The downloader establishes persistence by creating a scheduled task with a randomized name following the pattern MicrosoftEdge_ConfigurationUpdate_ followed by a four-digit number. This task executes the dropped VBScript every 50 minutes.
GOGITTER then downloads an archive named adobe_update.zip from a private threat actor-controlled GitHub repository using an authentication token embedded in the binary. The archive contains the GITSHELLPAD backdoor disguised as edgehost.exe.
GITSHELLPAD Backdoor Uses GitHub API for C2
GITSHELLPAD is a lightweight Golang-based backdoor that uses GitHub's REST API for bidirectional command-and-control communication. Upon execution, the backdoor registers victims by creating a new directory in the threat actor's private GitHub repository with the format SYSTEM- followed by the hostname, then adds an info.txt file containing Base64-encoded system information.
The backdoor polls the GitHub repository every 15 seconds for a command.txt file containing Base64-encoded instructions. Supported commands include changing directories, running commands in the background, uploading local files to the GitHub repository, downloading files to specified paths, and executing arbitrary commands via cmd.exe with output capture.
Command output and status messages are written to a result.txt file and uploaded to the threat actor's GitHub account. The command.txt file is deleted after successful execution to minimize forensic artifacts.

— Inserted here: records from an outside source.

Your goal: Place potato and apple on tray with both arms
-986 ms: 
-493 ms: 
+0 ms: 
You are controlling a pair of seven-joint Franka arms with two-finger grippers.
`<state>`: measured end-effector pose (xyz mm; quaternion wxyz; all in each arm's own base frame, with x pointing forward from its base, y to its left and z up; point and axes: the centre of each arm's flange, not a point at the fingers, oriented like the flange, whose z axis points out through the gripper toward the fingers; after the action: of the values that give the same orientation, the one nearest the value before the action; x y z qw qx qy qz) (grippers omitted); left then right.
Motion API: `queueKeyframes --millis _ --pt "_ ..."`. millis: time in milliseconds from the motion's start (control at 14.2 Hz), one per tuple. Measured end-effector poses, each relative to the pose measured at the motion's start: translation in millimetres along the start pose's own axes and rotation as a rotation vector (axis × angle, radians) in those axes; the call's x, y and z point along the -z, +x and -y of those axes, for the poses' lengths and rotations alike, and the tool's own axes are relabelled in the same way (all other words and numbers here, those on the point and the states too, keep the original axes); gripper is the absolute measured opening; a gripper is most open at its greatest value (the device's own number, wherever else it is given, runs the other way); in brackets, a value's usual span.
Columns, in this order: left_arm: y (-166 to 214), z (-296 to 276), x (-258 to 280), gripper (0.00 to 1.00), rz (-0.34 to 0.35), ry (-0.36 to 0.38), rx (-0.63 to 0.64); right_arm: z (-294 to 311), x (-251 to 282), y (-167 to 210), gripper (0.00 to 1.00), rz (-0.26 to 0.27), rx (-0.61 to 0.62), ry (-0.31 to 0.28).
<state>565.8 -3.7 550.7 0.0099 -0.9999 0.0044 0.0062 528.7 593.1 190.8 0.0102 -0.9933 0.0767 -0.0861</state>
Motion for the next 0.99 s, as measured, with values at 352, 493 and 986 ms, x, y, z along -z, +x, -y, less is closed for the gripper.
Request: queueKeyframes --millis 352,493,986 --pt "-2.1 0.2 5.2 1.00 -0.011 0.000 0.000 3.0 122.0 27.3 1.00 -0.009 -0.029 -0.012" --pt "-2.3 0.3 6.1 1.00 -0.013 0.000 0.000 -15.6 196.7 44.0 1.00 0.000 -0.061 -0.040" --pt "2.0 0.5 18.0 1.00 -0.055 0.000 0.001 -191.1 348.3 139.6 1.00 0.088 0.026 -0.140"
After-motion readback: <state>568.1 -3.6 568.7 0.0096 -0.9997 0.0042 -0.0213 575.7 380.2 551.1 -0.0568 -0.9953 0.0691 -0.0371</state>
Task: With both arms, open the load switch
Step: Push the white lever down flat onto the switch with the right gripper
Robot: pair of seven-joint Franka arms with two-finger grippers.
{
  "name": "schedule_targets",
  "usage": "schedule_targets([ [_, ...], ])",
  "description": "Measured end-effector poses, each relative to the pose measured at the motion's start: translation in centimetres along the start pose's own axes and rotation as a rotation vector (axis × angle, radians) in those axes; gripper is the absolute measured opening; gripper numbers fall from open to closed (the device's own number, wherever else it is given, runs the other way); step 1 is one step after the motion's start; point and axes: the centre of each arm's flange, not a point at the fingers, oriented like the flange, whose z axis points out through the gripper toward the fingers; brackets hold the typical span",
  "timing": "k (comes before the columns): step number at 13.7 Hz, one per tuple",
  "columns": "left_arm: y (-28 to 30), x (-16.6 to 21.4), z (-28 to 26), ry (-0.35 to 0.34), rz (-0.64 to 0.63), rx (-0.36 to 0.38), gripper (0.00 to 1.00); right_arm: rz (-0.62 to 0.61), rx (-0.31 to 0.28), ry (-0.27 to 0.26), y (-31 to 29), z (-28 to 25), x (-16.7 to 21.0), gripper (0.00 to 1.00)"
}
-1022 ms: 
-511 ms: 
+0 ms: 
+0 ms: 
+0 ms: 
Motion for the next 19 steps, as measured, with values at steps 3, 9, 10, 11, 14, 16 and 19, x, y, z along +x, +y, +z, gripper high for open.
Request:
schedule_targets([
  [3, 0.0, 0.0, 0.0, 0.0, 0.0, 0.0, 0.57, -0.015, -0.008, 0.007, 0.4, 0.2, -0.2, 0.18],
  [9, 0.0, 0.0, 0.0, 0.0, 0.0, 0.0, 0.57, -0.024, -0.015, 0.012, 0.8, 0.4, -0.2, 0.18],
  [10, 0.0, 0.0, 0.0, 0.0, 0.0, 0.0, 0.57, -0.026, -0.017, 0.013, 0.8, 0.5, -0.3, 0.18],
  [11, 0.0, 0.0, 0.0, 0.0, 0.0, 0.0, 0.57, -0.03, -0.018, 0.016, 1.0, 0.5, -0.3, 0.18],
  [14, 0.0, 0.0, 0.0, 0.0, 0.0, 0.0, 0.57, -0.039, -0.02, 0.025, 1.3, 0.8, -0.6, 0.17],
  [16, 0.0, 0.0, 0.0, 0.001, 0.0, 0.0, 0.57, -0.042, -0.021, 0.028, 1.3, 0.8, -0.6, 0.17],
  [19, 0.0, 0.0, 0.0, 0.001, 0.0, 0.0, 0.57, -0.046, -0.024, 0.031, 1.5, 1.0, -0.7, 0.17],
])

ThreatLabz discovered four threat actor-controlled private GitHub repositories and observed more than 200 post-compromise commands issued during the campaign. Commands included user and system reconnaissance using net user, whoami, and systeminfo, network configuration discovery, connectivity checks to C2 infrastructure, and downloading additional post-compromise tools.
GOSHELL Loader Deploys Cobalt Strike
After establishing access, the threat actors download RAR archives containing post-compromise tools including GOSHELL, a custom Golang-based shellcode loader used to deploy Cobalt Strike beacons.

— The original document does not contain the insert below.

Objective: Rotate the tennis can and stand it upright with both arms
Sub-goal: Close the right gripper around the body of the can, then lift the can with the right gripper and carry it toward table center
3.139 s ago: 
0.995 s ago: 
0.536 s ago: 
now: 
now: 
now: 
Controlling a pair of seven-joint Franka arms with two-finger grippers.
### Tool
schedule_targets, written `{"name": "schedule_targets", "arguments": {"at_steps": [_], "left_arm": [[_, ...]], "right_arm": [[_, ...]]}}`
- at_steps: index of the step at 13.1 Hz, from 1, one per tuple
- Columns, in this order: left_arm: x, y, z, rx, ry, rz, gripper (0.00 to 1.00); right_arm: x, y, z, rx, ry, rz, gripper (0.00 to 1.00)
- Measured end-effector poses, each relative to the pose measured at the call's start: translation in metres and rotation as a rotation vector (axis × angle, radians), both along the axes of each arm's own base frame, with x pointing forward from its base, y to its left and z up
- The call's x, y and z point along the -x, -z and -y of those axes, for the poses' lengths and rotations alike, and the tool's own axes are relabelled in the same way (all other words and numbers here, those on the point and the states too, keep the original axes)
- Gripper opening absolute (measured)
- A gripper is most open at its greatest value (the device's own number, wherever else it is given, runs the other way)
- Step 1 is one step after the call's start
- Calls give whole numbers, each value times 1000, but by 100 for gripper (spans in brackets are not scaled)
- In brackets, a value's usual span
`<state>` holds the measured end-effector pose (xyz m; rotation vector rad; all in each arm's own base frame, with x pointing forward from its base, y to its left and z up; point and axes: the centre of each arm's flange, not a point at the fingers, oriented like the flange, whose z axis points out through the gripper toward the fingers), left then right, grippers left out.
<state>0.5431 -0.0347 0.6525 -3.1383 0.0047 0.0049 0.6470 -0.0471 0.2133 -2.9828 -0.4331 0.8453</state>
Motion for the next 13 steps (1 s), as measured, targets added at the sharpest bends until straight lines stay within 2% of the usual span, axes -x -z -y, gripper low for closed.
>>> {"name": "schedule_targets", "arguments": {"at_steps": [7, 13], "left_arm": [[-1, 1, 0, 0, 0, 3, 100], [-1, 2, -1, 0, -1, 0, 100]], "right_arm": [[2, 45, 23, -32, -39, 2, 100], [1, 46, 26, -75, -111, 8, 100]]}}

GOSHELL implements multiple evasion techniques. The binary is artificially inflated to approximately one gigabyte by adding junk bytes to the PE overlay, likely to evade antivirus detection. The loader also implements environmental keying, only executing on specific hostnames by comparing the victim's hostname against a hardcoded list.

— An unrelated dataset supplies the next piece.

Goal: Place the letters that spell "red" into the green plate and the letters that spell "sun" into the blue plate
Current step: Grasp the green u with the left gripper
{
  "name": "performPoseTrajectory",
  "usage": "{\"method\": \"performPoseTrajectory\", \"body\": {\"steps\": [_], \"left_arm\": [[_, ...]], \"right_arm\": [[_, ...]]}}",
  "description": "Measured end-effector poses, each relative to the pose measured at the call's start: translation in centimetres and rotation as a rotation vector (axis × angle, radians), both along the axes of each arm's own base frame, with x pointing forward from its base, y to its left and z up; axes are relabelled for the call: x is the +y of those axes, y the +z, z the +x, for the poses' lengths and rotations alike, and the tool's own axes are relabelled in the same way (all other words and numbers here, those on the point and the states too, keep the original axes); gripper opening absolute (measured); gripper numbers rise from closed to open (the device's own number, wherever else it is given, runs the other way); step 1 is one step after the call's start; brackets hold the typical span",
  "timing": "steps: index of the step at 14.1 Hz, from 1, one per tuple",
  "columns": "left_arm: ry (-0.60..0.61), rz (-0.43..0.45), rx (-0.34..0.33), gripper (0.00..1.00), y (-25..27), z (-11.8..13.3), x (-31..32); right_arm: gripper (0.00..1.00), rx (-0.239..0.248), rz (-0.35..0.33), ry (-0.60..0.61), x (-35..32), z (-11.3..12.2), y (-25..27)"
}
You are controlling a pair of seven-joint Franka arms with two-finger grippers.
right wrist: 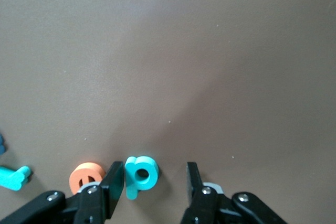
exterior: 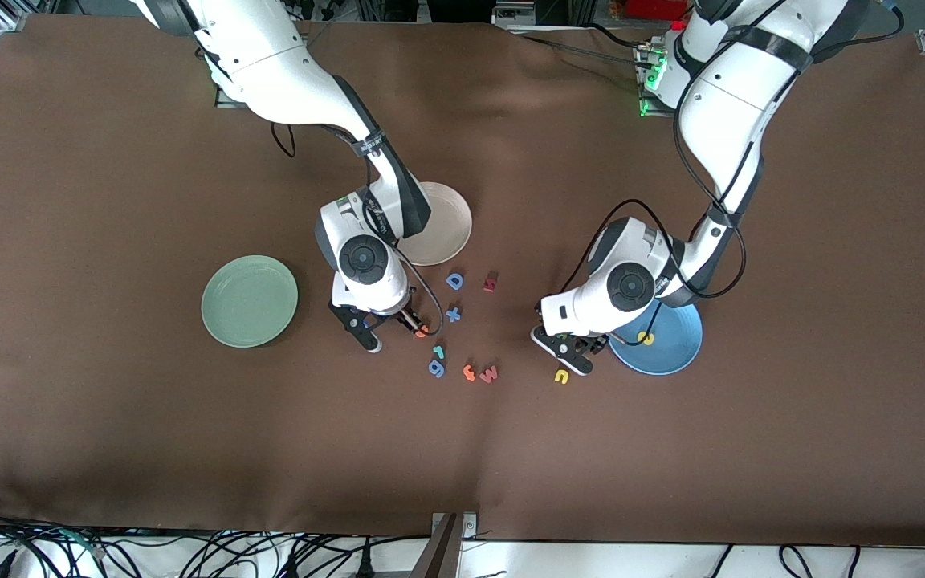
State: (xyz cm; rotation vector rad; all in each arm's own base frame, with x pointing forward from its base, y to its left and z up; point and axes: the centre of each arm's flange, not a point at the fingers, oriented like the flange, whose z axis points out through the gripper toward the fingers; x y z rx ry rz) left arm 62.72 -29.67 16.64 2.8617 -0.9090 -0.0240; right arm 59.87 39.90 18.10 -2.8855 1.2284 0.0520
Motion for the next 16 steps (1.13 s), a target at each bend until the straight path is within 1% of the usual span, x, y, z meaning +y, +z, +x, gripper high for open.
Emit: {"method": "performPoseTrajectory", "body": {"steps": [1, 2, 3, 6, 7, 8, 9, 10, 11, 12, 13, 14, 16], "left_arm": [[-0.004, 0.002, -0.003, 0.88, 0.1, 0.0, -0.1], [-0.008, 0.002, -0.003, 0.88, 0.1, -0.1, -0.3], [-0.018, 0.007, -0.006, 0.84, 0.1, -0.3, -0.6], [-0.056, 0.048, -0.028, 0.82, 0.0, -0.7, -1.3], [-0.064, 0.063, -0.036, 0.78, 0.0, -0.7, -1.4], [-0.068, 0.077, -0.043, 0.78, -0.1, -0.9, -1.6], [-0.069, 0.086, -0.048, 0.74, -0.1, -0.9, -1.8], [-0.069, 0.089, -0.050, 0.74, -0.1, -1.0, -1.9], [-0.071, 0.089, -0.051, 0.70, 0.0, -1.1, -2.0], [-0.071, 0.090, -0.051, 0.70, 0.0, -1.1, -2.0], [-0.072, 0.088, -0.052, 0.63, 0.1, -1.1, -2.2], [-0.071, 0.087, -0.052, 0.52, 0.2, -1.2, -2.4], [-0.067, 0.086, -0.055, 0.32, 0.4, -1.2, -2.5]], "right_arm": [[0.56, 0.000, 0.000, 0.000, 0.0, 0.0, 0.0], [0.56, 0.000, 0.001, 0.001, 0.1, 0.0, 0.0], [0.56, 0.001, 0.001, 0.001, 0.1, 0.0, 0.0], [0.55, 0.002, 0.000, 0.001, 0.0, -0.1, -0.1], [0.55, 0.001, 0.000, 0.001, 0.1, -0.1, -0.1], [0.55, 0.001, 0.003, -0.002, 0.1, -0.1, -0.1], [0.55, 0.002, 0.008, -0.005, 0.1, -0.1, -0.1], [0.55, 0.000, 0.012, -0.008, 0.2, -0.1, -0.1], [0.55, -0.002, 0.015, -0.010, 0.2, 0.0, -0.1], [0.55, -0.003, 0.017, -0.011, 0.2, 0.0, -0.1], [0.54, -0.004, 0.017, -0.011, 0.2, 0.0, -0.1], [0.51, -0.004, 0.017, -0.011, 0.2, 0.0, -0.1], [0.31, -0.004, 0.018, -0.011, 0.2, 0.0, -0.1]]}}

If the hostname matches, GOSHELL decodes an embedded second-stage shellcode using hex decoding and XOR operations with key 0xAA, sleeps for a random interval between three and seven seconds, then executes the shellcode using the QueueUserAPC API call.
The second-stage shellcode performs additional decryption using a four-byte XOR key to reveal the final payload, a stageless Cobalt Strike beacon configured to communicate over HTTPS with infrastructure hosted on CloudFront.
Attribution Assessment
While the campaigns share similarities with APT36, a known Pakistan-linked threat group, ThreatLabz assesses with medium confidence that the activity may originate from a new subgroup or another Pakistan-linked group operating in parallel.
The researchers note this analysis covers only the Gopher Strike campaign. A second campaign called Sheet Attack, which leverages Google Sheets, Firebase, and email for C2 communication, will be detailed in a forthcoming report that will also examine the use of generative AI in malware development.
Indicators of Compromise
Network indicators include the C2 domains govt-filesharing[.]site, ingov.myartsonline[.]com, workspace1.myartsonline[.]com, and adobe-acrobat[.]in. Payload hosting domains include adobereader-upgrade[.]in, adobecloud[.]site, and adobereader-update[.]in.
File indicators include multiple GITSHELLPAD samples with the filename edgehost.exe and phishing PDFs referencing Indian government circulars and advisories. The Cobalt Strike beacon communicates with d18c3nlvb0n2a6.cloudfront[.]net over HTTPS port 443.
Organizations in the Indian government sector should monitor for connections to private GitHub repositories from unexpected processes and investigate scheduled tasks with names mimicking Microsoft Edge updates.